La Cour de justice de l’Union européenne a rendu, le 2 octobre 2025, un arrêt préjudiciel portant sur la détermination de l’origine non préférentielle. Une société tchèque a importé des tuyaux en acier inoxydable ayant subi des transformations successives dans deux pays tiers distincts pour leur mise en libre pratique. L’administration nationale des douanes a contesté l’origine déclarée en procédant à un redressement fiscal fondé sur le règlement délégué complétant le code des douanes. La cour régionale d’Ostrava a saisi la Cour par une décision du 23 janvier 2024 afin d’examiner la validité d’une règle primaire de détermination géographique. La juridiction de renvoi s’interroge sur la légalité d’une norme traitant différemment les produits selon leur classement tarifaire initial avant toute opération de transformation technique. La Cour décide que l’examen de la question n’a révélé aucun élément de nature à affecter la validité de la règle primaire applicable aux marchandises. L’étude de cette solution suppose d’analyser la logique de la transformation substantielle puis de justifier la distinction opérée entre les catégories de produits sidérurgiques.
I. La rigueur du critère de la transformation substantielle
A. L’interprétation finaliste du processus de production
La détermination de l’origine repose sur la notion de « dernière transformation ou ouvraison substantielle » ayant abouti à la fabrication d’un produit industriel nouveau. Cette notion désigne l’étape où la marchandise acquiert des propriétés spécifiques et une destination définitive qu’elle n’est pas appelée à modifier de manière qualitative ultérieurement. La Cour rappelle que le changement de classement tarifaire constitue un indice sérieux mais ne suffit pas toujours à caractériser une transformation réellement substantielle en droit. Une simple modification des dimensions physiques ne saurait conférer une origine nouvelle si les caractéristiques techniques essentielles du matériau demeurent inchangées durant le processus. Le juge européen privilégie ainsi une approche matérielle centrée sur la nature intrinsèque du produit plutôt que sur une approche purement formelle des nomenclatures.

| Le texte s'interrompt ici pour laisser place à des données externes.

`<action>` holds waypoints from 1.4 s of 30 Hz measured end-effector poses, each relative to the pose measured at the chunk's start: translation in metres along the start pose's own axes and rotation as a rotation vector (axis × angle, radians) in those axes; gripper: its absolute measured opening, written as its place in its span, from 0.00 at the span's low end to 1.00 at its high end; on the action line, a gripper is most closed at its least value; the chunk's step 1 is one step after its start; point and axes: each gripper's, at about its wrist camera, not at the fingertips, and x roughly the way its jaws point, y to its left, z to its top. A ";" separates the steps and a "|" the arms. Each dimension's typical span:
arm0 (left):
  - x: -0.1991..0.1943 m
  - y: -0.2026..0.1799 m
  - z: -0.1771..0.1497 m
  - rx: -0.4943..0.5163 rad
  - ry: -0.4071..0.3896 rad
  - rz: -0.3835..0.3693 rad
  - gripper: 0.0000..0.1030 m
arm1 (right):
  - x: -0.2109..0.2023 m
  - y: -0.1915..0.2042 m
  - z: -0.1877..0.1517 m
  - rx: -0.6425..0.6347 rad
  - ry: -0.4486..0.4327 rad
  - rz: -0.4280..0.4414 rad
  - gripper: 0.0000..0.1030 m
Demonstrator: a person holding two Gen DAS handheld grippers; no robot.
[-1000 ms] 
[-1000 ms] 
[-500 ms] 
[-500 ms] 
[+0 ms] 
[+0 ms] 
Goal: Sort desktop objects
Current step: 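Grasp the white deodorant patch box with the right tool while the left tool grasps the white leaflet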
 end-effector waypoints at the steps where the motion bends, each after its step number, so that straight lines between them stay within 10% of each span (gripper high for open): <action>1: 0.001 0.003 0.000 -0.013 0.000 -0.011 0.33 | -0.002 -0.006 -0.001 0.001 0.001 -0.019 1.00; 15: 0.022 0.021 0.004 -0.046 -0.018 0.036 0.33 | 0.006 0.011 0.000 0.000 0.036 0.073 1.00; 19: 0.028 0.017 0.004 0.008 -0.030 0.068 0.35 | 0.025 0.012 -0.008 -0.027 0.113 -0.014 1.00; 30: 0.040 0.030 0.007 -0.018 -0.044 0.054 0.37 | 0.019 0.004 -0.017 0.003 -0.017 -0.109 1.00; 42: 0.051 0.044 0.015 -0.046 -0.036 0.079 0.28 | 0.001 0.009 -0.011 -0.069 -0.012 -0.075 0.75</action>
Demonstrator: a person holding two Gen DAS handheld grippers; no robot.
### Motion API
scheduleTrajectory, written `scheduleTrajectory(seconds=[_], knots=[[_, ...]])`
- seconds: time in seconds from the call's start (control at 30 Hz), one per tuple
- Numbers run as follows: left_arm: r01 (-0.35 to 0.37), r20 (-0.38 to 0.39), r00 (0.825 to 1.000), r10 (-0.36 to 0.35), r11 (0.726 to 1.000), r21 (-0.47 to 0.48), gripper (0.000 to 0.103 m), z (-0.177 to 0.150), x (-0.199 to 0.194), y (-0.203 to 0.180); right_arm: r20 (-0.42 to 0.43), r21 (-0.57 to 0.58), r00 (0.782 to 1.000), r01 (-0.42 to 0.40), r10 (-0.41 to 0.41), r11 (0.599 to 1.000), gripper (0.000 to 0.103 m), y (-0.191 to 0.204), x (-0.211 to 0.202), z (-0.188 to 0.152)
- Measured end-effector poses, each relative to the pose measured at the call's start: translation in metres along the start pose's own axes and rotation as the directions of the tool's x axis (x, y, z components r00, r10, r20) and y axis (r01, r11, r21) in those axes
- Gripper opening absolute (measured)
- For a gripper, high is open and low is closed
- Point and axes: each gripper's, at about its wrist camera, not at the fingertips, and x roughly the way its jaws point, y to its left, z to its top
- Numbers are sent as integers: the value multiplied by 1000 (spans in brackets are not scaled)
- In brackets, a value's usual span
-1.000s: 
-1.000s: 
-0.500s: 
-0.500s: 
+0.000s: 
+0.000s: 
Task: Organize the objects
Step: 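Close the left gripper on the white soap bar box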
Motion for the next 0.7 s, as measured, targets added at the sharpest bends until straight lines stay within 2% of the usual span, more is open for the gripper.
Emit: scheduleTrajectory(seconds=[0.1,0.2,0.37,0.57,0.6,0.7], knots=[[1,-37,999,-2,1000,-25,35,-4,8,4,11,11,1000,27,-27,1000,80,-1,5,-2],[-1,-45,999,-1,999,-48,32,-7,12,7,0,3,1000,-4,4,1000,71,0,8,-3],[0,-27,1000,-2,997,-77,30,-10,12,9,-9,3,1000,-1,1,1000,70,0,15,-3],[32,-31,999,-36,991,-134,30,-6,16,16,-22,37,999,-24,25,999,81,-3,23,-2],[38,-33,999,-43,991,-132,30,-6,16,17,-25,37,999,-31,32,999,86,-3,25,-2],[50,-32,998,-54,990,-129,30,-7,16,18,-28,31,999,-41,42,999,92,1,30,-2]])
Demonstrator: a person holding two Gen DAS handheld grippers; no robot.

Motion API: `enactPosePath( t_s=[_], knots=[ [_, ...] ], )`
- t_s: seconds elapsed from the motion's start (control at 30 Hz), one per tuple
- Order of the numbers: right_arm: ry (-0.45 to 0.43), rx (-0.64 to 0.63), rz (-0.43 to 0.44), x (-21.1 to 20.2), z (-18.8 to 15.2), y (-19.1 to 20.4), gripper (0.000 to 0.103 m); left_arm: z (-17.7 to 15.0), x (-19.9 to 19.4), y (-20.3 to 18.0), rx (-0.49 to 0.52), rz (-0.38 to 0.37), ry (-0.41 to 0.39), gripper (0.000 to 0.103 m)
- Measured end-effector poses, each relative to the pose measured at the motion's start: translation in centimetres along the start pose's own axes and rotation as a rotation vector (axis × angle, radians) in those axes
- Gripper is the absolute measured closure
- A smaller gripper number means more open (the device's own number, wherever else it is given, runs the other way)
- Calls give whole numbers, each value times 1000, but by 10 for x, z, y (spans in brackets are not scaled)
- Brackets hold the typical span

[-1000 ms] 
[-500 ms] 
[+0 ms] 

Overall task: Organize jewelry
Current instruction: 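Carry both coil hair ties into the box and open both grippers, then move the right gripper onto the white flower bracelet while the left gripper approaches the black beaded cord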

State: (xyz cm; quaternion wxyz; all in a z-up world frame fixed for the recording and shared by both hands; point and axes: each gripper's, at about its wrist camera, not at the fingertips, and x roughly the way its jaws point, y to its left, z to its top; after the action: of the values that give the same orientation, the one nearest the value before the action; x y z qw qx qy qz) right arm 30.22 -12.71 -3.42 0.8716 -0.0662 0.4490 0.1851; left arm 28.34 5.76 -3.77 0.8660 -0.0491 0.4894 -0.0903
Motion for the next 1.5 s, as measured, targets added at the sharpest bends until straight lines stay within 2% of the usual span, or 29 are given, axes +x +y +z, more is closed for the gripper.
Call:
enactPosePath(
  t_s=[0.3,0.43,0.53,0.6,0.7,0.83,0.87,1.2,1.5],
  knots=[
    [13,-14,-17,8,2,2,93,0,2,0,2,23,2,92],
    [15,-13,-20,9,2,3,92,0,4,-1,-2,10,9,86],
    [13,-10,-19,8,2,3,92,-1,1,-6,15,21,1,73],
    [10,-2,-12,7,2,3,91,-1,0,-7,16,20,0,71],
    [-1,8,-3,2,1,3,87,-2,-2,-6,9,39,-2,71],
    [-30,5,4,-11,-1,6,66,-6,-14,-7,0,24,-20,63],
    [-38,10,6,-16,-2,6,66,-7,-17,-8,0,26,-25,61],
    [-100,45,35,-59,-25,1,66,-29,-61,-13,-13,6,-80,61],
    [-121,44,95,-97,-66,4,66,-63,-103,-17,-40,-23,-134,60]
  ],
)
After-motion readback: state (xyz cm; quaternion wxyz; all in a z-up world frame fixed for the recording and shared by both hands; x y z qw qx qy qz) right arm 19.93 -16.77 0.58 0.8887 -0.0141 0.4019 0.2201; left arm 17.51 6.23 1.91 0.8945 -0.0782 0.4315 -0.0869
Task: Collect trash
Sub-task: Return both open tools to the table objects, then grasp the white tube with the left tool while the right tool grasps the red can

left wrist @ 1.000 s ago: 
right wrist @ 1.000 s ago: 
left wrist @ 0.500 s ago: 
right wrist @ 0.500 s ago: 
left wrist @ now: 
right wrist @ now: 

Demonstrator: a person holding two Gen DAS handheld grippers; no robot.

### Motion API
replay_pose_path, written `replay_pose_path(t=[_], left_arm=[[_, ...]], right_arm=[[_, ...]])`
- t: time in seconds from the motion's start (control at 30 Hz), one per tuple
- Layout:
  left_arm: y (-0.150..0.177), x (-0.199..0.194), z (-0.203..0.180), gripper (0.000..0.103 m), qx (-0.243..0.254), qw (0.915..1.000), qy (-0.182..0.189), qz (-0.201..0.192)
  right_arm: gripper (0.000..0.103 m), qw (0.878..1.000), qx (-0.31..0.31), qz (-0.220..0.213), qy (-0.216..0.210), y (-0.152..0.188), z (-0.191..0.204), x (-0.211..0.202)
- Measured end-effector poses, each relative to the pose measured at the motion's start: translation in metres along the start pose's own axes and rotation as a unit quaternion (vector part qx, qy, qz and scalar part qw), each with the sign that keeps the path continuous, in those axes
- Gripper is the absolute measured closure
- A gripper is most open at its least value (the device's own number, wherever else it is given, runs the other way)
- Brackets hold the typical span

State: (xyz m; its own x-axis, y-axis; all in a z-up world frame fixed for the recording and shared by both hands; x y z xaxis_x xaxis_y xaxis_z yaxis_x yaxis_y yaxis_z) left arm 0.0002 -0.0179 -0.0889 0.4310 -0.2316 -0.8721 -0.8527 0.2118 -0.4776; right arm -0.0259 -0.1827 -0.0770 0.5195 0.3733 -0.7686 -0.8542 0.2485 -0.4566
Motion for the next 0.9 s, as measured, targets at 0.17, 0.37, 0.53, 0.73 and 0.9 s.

B. L’encadrement du pouvoir réglementaire de la Commission
L’article 62 du code des douanes habilite la Commission à préciser les critères abstraits d’acquisition de l’origine par voie d’actes délégués directement applicables. Le contrôle juridictionnel se limite alors à vérifier l’absence d’erreur de droit ou d’erreur manifeste d’appréciation dans le choix des règles primaires retenues. La Commission doit veiller à ce que ses appréciations techniques respectent les objectifs du code sans introduire de discriminations arbitraires entre les opérateurs économiques européens. La validité d’une règle d’origine dépend de sa capacité à traduire fidèlement les réalités économiques et industrielles propres à chaque secteur de production concerné. Les institutions disposent d’une marge discrétionnaire importante pour définir les seuils de transformation substantielle nécessaires à l’attribution d’une origine géographique spécifique aux marchandises.
II. La validation de la distinction entre les types de tuyaux
A. Le maintien des propriétés essentielles du produit fini
Les tuyaux relevant de la sous-position 730411 constituent des produits finis dont les propriétés sont déjà fixées lors de la phase initiale de fabrication. La transformation à froid de ces marchandises modifie leurs dimensions extérieures sans toutefois altérer leur composition chimique ni leur structure cristalline fondamentale de manière irréversible. Ces produits conservent leur utilité première pour le transport des hydrocarbures malgré la réduction de diamètre opérée dans l’entreprise équipée à cet effet industriel. La conformité persistante aux normes internationales démontre que le stade de fabrication important a déjà été atteint antérieurement à l’intervention du dernier transformateur. Le processus de réduction à froid ne saurait donc être considéré comme substantiel dès lors qu’il ne crée pas une destination fonctionnelle radicalement nouvelle.
B. L’objectivité de la différence de traitement tarifaire
La règle primaire établit une distinction entre les ébauches semi-finies et les tubes déjà opérationnels pour justifier le maintien ou le changement d’origine douanière. Cette différence de traitement est « objectivement justifiée » par l’état d’avancement du processus de production au moment où intervient la dernière ouvraison technique notable. Les produits relevant de la sous-position 730449 sont des profilés creux inachevés qui nécessitent impérativement une transformation ultérieure pour devenir des tuyaux exploitables commercialement. À l’inverse, les tubes destinés aux oléoducs possèdent déjà leurs qualités intrinsèques finales, ce qui interdit de considérer leur simple calibrage comme une ouvraison substantielle. La Cour confirme ainsi la cohérence du système harmonisé en protégeant l’intégrité des règles d’origine contre les contournements fondés sur des opérations de finissage.